Second, Strack suggests that, despite the stimulus testing data indicating otherwise, perhaps The Far Side is too 1980s to provide an effective stimulus.

I am not sure why he feels it necessary to disregard the data, which indicates that these cartoons sit nicely in the midpoint of the scale. I am also at a loss as to why the cartoons need to be unambiguously funny -- had the cartoons been too funny, one could have argued there was a ceiling effect.

"Cameras obliterate the facial feedback effect."

Third, Strack suggests that the "RRR labs deviated from the original study by directing a camera at the participants." He argues that research on objective self-awareness demonstrates that cameras induce subjective self-focus, tampering with the emotional response.

This argument would be more compelling if any studies were cited, but in either case, I feel the burden of proof rests with this novel hypothesis that the facial feedback effect is moderated by the presence of cameras.

"The RRR shows signs of small-study effects."

Finally, Strack closes by using a funnel plot to suggest that the RRR results are suffering from a statistical anomaly.

He shows a funnel plot that compares sample size and Cohen's d, arguing that it is not appropriately pyramidal. (Indeed, it looks rather frisbee-shaped.)

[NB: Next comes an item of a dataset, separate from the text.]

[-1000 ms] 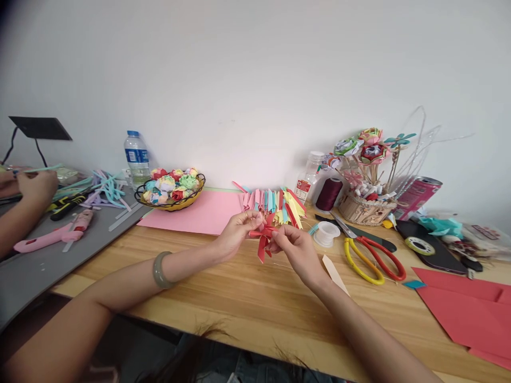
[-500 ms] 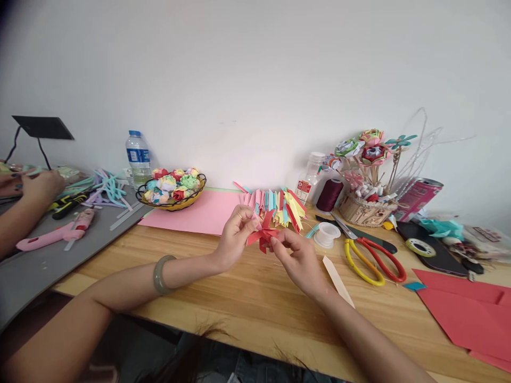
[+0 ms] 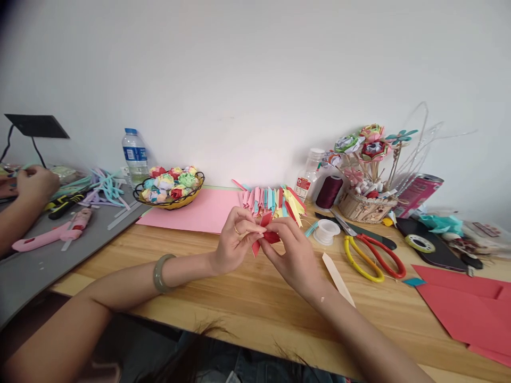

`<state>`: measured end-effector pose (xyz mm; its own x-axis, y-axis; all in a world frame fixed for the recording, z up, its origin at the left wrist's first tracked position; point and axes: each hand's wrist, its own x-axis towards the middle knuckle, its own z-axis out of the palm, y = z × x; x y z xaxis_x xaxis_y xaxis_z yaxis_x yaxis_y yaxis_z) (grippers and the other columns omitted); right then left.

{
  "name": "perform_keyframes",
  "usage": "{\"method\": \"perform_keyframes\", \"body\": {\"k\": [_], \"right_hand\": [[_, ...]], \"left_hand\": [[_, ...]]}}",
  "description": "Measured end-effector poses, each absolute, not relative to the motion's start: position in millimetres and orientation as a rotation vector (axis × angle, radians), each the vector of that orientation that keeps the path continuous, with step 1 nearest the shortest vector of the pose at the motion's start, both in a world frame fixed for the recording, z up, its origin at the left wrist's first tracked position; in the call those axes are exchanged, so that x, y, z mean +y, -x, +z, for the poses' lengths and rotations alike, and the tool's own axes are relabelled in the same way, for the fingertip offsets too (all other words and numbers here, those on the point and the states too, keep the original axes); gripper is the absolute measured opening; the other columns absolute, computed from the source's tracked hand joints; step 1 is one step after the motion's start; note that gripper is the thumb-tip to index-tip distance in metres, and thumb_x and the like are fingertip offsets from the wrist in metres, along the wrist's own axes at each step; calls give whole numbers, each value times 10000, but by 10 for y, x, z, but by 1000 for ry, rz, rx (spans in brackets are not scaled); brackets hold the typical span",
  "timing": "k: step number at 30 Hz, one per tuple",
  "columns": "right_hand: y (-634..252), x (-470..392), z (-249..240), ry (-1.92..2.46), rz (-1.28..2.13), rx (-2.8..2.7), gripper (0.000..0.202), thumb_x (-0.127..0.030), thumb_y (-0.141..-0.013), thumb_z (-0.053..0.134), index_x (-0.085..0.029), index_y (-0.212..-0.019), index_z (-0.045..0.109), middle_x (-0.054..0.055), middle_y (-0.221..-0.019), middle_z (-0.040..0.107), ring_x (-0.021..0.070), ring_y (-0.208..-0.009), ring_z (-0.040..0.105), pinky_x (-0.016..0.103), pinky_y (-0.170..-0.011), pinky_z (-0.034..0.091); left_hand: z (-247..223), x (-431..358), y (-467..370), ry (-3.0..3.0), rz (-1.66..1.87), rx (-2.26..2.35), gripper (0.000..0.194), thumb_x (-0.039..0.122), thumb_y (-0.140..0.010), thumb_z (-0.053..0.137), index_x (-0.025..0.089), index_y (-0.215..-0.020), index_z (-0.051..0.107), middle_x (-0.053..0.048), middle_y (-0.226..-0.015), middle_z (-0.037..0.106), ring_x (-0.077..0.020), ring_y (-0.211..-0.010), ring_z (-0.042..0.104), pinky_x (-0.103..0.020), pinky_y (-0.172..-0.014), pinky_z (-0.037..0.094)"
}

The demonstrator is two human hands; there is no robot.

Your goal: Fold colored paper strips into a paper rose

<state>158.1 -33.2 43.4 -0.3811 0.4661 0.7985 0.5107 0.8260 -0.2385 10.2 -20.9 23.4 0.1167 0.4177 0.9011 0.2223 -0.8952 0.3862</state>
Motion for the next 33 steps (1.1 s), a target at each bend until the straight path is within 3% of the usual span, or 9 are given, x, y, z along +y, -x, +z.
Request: {"method": "perform_keyframes", "body": {"k": [15, 22, 33], "right_hand": [[-1619, -337, 423, 724, -3, -2075, 138, -145, -782, 557, -198, -906, 527, 56, -861, 561, 160, -777, 540, 296, -659, 454], [-1547, -399, 458, 728, 40, -1952, 108, -123, -781, 534, -203, -851, 558, 17, -736, 509, 138, -680, 497, 276, -576, 421], [-1549, -386, 374, 739, -322, -1921, 174, -127, -721, 593, -226, -860, 559, 28, -753, 581, 151, -684, 563, 280, -567, 463]], "left_hand": [[256, -220, -97, -2138, 1749, 654, 63, 193, -813, 505, 191, -825, 567, -12, -791, 422, -102, -756, 467, -260, -689, 430], [307, -298, -144, -1914, 1699, 530, 54, 209, -811, 510, 186, -791, 554, 0, -767, 400, -90, -742, 449, -221, -642, 429], [443, -383, -168, -1708, 1644, 770, 175, 285, -810, 507, 157, -691, 496, -3, -770, 414, -86, -714, 449, -222, -653, 426]]}}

Further, he conducts a correlation test between sample size and Cohen's d. This result is not, strictly speaking, statistically significant (p = .069), but he interprets it all the same as a warning sign. (It bears mention here that an Egger test with an additive error term is a more appropriate test. Such a test yields p = .235, quite far from significance.)

Strack says that he does not mean to insinuate that there is "reverse p-hacking" at play, but I am not sure how else we are to interpret this criticism. In any case, he recommends that "the current anomaly needs to be further explored," which I will below.

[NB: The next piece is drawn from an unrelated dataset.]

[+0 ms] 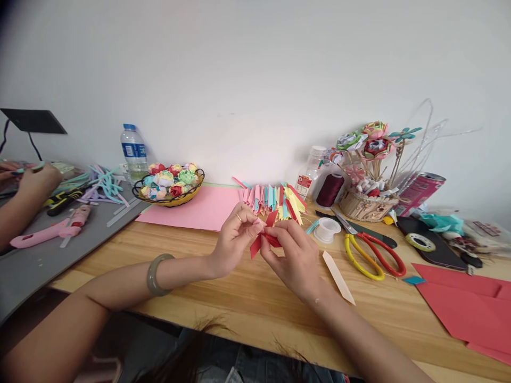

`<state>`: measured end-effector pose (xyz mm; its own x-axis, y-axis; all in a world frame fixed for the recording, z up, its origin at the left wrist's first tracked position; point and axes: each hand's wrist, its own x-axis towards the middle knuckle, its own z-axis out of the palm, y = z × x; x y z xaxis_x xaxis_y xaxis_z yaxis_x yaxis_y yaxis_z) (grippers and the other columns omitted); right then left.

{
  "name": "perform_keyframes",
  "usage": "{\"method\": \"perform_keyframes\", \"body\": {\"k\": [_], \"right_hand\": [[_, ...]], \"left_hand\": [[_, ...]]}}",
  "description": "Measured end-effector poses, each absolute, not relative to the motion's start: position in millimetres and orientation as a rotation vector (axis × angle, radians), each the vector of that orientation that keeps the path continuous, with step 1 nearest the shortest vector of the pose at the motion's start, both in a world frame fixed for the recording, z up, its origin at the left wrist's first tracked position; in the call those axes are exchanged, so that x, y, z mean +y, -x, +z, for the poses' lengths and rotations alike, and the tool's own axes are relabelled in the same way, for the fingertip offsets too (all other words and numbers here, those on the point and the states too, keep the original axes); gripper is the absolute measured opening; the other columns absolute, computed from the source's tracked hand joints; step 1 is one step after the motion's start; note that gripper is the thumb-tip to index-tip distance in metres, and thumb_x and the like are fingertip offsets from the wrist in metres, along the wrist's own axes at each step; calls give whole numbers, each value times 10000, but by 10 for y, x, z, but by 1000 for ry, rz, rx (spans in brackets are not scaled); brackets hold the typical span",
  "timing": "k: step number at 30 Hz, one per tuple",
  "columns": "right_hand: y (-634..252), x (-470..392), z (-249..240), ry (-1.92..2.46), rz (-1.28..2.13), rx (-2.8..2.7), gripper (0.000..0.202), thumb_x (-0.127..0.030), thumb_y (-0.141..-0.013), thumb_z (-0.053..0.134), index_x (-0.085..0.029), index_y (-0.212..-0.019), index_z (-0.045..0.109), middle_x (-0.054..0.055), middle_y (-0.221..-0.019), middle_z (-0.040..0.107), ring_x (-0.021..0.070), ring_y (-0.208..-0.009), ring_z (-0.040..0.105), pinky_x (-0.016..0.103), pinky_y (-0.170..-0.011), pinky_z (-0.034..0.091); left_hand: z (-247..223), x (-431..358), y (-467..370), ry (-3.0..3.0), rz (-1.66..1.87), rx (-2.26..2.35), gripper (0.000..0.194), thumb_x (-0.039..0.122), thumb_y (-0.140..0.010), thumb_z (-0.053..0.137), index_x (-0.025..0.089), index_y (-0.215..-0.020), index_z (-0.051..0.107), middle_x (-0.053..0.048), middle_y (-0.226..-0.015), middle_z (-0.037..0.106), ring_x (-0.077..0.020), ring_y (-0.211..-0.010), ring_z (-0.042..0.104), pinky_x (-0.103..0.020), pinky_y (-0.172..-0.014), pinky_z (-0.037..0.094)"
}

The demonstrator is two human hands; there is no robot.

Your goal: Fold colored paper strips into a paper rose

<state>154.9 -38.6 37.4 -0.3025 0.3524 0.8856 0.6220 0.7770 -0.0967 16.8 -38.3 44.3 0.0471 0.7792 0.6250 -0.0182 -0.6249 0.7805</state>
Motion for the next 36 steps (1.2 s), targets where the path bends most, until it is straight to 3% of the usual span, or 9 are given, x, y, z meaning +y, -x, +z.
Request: {"method": "perform_keyframes", "body": {"k": [13, 19, 23, 26, 31, 36], "right_hand": [[-1620, -332, 381, 799, -226, -1961, 138, -180, -787, 564, -234, -888, 641, 20, -742, 675, 134, -619, 614, 255, -548, 479], [-1733, -307, 438, 906, -84, -1831, 126, -219, -800, 545, -226, -690, 605, 6, -616, 633, 139, -555, 571, 274, -525, 441], [-1803, -192, 458, 1014, 4, -1702, 137, -296, -821, 511, -219, -818, 625, 46, -796, 644, 181, -734, 583, 317, -647, 454], [-1807, -127, 454, 1101, 253, -1752, 237, -377, -819, 498, -216, -934, 628, 53, -896, 649, 189, -788, 595, 322, -667, 474], [-1711, -147, 435, 1162, 712, -1814, 345, -469, -757, 545, -173, -902, 647, 69, -824, 683, 188, -701, 627, 301, -610, 498], [-1667, -157, 359, 1160, 672, -1801, 394, -487, -702, 601, -146, -897, 636, 72, -754, 677, 178, -637, 613, 296, -557, 492]], "left_hand": [[378, -175, -149, -1459, 1559, 817, 158, 258, -782, 526, 144, -682, 477, 1, -792, 419, -80, -712, 460, -214, -677, 418], [368, 69, 4, -1018, 1485, 695, 144, 255, -796, 499, 158, -708, 439, 19, -726, 488, -78, -692, 496, -244, -722, 433], [365, 49, -3, -906, 1267, 561, 171, 267, -735, 581, 151, -682, 467, 6, -728, 520, -100, -709, 545, -277, -731, 461], [340, 5, -51, -941, 1176, 506, 183, 273, -695, 623, 141, -658, 502, -5, -732, 527, -111, -711, 555, -284, -736, 470], [257, -16, -107, -1065, 1110, 541, 190, 274, -666, 646, 137, -657, 515, 9, -692, 519, -88, -666, 532, -235, -666, 446], [180, 8, -114, -1329, 1130, 634, 234, 325, -682, 638, 134, -735, 513, 12, -674, 537, -72, -595, 529, -217, -597, 415]]}}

Strack's funnel plot does not appear pyramidal because the studies are all of roughly equal size, and so the default scale of the axes is way off. Here I present a funnel plot with axes of more appropriate scale. Again, the datapoints do not form a pyramid shape, but we see now that this is because there is little variance in sample size or standard error with which to make a pyramid shape. You're used to seeing taller, more funnel-y funnels because sample sizes in social psych tend to range broadly from 40 to 400, whereas here they vary narrowly from 80 to 140.

You can also see that there's really only one of the 17 studies that contributes to the correlation, having a negative effect size and larger standard error. This study is still well within the range of all the other results, of course; together, the studies are very nicely homogeneous (I^2 = 0%, tau^2 = 0), indicating that there's no evidence this study's results measure a different true effect size.

Still, this study has influence on the funnel plot -- it has a Cook's distance of 0.46, whereas all the others have distances of 0.20 or less. Removing this one study abolishes the correlation between d and sample size (r(14) = .27, p = .304), and the resulting meta-analysis is still quite null (raw effect size = 0.04, [-0.09, 0.18]). Strack is interpreting a correlation that hinges upon one influential observation.

I am willing to bet that this purported small-study effect is a pattern detected in noise. (Not that it was ever statistically significant in the first place.)

Admittedly, I am sensitive to the suggestion that an RRR would somehow be marred by reverse p-hacking. If all the safeguards of an RRR can't stop psychologists from reaching whatever their predetermined result, we are completely and utterly fucked, and it's time to pursue a more productive career in refrigerator maintenance.

Fortunately, that does not seem to be the case. The RRR does not show evidence of small-study effects or reverse p-hacking, and its null result is robust to exclusion of the most negative result.